Engineer Sir James Dyson, of vacuum-cleaner and clever-hand-dryer fame, has announced that his eponymous charity is to donate £12 million to open a new school to train future design engineers.
Norfolk-born Dyson, granted the CBE in 1996 and knighted in 2007 and with a personal wealth estimated at some £3 billion, set up the charitable James Dyson Foundation in 2002 with the express goal of supporting design and engineering education within the UK. Its previous successes have included the Education Box, a preconfigured set of activities with supportive teaching aids loaned to requesting schools free of charge, and the James Dyson Award, which aims to celebrate and encourage young engineers.
Now, the Foundation has donated £12 million to Imperial College London to create The Dyson School, a design engineering specialist facility teaching a four-year Master of Engineering (MEng) course from October this year. 'We want to create engineers who are bold and commercially astute,' Dyson claimed of the course. 'They will use their skills, nurtured in the Dyson School, to develop future technology that will catalyse Britain's economic growth.'
The facility, which is to be housed in a former Science Museum building on Exhibition Road in London, is to include industry-standard equipment, studio space, and room for 400 students to design, prototype and test new product ideas.

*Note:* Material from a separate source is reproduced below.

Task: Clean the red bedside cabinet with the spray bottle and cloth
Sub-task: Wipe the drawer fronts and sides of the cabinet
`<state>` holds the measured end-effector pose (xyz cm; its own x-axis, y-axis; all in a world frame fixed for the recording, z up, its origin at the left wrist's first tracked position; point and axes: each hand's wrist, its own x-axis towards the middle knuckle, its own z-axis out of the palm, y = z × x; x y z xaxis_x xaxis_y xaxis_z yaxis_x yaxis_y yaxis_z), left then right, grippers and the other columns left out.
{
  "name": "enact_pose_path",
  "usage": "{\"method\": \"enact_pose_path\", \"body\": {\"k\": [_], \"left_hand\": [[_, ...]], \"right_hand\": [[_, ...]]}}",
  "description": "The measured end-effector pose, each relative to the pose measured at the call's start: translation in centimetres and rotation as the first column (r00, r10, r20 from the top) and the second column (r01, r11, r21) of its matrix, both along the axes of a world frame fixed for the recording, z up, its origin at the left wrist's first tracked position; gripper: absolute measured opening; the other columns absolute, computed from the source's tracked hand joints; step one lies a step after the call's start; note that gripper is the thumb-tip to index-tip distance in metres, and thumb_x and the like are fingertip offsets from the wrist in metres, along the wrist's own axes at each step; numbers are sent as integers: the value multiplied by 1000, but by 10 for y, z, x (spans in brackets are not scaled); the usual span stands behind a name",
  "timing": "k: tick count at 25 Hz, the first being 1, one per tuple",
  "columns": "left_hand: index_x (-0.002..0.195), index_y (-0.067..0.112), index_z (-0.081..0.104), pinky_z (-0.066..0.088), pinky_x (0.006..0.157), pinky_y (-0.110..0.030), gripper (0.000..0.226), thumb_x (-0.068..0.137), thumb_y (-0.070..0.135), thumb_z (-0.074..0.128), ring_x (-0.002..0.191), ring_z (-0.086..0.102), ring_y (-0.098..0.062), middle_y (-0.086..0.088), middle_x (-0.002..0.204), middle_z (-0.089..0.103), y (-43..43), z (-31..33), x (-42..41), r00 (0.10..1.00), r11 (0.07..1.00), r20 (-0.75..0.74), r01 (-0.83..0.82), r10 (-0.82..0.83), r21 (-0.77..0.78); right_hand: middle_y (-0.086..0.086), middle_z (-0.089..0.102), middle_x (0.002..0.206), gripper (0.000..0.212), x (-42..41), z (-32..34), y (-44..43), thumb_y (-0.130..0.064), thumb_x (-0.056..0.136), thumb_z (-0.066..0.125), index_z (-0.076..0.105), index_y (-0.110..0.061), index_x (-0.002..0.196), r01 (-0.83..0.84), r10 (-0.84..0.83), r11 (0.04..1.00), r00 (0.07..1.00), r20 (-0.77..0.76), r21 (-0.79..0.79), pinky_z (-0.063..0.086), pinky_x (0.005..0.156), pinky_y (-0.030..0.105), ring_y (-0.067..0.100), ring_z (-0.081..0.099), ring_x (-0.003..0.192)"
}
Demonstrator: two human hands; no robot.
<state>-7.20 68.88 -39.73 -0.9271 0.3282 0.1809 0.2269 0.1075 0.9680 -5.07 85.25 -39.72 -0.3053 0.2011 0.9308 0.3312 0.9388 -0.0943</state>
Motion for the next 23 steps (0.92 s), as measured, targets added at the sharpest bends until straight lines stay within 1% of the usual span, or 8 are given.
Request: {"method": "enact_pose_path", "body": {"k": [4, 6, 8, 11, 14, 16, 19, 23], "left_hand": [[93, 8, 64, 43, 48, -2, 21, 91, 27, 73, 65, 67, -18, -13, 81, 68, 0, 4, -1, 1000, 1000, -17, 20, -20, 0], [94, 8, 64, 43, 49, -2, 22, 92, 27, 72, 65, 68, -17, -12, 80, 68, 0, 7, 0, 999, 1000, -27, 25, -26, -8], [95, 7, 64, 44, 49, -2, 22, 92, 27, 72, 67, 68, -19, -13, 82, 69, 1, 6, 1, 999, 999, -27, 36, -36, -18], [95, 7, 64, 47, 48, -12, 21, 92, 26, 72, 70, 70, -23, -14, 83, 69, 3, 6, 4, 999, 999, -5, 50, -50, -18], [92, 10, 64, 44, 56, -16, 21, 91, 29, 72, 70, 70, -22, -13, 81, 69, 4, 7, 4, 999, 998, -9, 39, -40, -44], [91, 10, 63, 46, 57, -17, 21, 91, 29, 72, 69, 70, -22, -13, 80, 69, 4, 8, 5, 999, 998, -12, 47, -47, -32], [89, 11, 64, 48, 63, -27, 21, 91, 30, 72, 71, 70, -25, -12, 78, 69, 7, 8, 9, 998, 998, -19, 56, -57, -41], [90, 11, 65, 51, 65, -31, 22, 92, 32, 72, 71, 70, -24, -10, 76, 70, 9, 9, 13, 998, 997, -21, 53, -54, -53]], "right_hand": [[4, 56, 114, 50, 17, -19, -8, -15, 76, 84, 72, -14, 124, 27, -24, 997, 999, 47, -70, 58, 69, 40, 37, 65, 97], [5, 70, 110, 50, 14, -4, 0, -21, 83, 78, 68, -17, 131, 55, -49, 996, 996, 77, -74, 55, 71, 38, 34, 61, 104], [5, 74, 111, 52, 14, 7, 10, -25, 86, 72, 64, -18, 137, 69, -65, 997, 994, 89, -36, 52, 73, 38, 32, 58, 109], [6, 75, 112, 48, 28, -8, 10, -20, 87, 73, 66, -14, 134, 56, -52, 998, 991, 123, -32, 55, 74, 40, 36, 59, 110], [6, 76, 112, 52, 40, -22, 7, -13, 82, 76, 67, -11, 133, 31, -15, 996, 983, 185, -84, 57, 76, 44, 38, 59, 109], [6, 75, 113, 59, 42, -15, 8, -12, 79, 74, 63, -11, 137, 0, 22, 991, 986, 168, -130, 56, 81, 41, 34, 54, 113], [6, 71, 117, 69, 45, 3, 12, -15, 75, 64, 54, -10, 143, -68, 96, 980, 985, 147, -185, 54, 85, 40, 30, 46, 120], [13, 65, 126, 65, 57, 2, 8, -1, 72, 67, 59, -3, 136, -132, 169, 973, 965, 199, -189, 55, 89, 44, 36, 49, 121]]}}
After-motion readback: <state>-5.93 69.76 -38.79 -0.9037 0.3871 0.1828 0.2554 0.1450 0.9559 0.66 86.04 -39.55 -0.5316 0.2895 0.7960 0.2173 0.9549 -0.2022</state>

'Backing Britain's world leading science, research and innovation is a key part of our long term economic plan,' crowed Chancellor George Osborne at the announcement. 'It is fantastic to hear about the new partnership between the Dyson Foundation and Imperial College to open the new Dyson School of Design Engineering that will play a key role in training the next generation of design engineers.'
The Dyson School joins an £8 million donation for a facility at the University of Cambridge and a £5 million donation for the Royal College of Art to set up technology hubs and business incubators.